また、エステサロンの特徴は、リラクゼーションを目的としている点です。店舗によってはリンパマッサージなど、他のメニューと組み合わせて施術を行っているところもあります。お得にハイフを利用したい方、リラクゼーションを兼ねて利用したい方は、エステハイフが適しているでしょう。
エステハイフは出力が弱く痛みも少ないですが、医療用ハイフに比べて持続期間が短いデメリットがあります。1回あたりの施術料金は安くても、頻繁に通うと医療用ハイフと変わらないコストがかかるケースもありますので、事前に施術期間や回数などを確認しておきましょう。

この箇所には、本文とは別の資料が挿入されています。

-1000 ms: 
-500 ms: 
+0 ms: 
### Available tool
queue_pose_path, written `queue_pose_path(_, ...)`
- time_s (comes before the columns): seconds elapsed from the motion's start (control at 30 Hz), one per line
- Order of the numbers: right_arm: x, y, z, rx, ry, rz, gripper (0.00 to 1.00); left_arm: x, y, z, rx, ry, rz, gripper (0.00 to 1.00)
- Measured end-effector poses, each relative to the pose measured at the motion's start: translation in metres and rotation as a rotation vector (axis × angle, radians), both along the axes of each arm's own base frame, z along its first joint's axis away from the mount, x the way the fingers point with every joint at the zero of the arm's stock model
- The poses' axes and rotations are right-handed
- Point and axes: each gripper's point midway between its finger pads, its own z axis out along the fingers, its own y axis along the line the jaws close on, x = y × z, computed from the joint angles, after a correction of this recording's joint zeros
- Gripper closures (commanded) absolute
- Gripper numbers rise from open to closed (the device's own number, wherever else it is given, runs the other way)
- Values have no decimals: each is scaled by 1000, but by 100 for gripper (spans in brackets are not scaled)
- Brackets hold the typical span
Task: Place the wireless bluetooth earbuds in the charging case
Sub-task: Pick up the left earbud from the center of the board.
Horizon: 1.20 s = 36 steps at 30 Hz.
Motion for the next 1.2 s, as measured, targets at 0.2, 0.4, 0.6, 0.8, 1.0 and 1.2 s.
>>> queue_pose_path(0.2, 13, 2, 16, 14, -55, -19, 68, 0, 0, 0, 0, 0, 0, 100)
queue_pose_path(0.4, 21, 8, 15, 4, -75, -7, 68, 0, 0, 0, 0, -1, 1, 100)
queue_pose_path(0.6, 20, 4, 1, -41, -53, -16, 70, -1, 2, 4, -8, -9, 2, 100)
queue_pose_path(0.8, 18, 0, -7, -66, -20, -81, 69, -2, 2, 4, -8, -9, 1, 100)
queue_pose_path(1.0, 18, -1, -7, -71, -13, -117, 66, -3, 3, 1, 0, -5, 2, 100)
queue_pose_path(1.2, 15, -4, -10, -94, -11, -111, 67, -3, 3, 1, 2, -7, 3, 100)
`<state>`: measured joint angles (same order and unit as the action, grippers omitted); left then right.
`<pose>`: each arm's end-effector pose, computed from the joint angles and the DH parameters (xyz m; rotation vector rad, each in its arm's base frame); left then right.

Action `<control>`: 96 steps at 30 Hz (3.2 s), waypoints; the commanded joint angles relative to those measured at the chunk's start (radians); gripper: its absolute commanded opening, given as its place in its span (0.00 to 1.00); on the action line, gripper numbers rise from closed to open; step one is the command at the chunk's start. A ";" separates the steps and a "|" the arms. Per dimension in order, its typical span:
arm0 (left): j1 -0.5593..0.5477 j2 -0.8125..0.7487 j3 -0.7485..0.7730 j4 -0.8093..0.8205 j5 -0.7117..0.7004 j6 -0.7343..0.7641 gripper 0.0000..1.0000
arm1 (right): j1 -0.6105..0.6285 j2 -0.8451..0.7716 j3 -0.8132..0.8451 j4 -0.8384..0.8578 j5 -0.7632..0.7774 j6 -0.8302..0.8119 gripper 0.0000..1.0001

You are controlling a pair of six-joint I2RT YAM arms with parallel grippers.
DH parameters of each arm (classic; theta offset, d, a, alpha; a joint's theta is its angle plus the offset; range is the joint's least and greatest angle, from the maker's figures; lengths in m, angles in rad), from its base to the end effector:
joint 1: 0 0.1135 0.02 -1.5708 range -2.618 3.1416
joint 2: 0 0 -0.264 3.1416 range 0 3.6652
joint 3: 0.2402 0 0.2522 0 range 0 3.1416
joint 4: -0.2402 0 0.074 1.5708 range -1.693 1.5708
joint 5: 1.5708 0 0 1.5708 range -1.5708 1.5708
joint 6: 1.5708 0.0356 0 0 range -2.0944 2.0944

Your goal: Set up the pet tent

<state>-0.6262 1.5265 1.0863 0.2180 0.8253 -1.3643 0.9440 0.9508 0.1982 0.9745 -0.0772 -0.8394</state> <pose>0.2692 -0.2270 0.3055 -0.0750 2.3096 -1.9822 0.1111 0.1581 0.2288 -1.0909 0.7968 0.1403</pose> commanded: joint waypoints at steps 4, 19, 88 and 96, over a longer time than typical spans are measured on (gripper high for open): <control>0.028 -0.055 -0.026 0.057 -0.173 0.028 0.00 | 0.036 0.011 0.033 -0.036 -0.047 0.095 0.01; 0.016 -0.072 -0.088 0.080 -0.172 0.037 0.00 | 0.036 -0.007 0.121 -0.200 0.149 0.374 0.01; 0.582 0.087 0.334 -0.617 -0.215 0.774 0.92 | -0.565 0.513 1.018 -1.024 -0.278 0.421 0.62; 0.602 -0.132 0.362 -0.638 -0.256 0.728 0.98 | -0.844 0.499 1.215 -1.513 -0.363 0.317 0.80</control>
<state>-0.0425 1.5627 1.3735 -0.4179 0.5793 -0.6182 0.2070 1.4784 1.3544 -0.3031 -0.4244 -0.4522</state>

また、エステハイフは医療用ハイフと同様に、「腫れ」「火傷」「むくみ」などの副作用が生じる場合がありますが、エステサロンは美容クリニックのように医療知識を有しているスタッフがいるとは限りません。そのため、施術後のアフターケアや肌トラブルが起きた際の保証制度など、事前の確認をしっかり行いましょう。
エステハイフと医療用ハイフは、「出力量」「料金」「作用の持続性」「痛み」が異なります。また、医療用ハイフは医師や看護師など、医療に関する資格を有したスタッフしか施術を行えませんが、エステハイフは医療に関する知識を有していないスタッフでも施術が可能です。
ある程度の痛みは伴っても、持続期間や作用を優先したい方は医療用ハイフ、コスト重視の方やリラクゼーションを目的にしている方はエステハイフが適しているでしょう。
ただし、エステハイフは1回あたりの料金は安くても、作用の持続期間が短い傾向にあるので、頻繁に通う必要があります。その点にも留意しながら、どちらで施術を受けるか検討をおすすめします。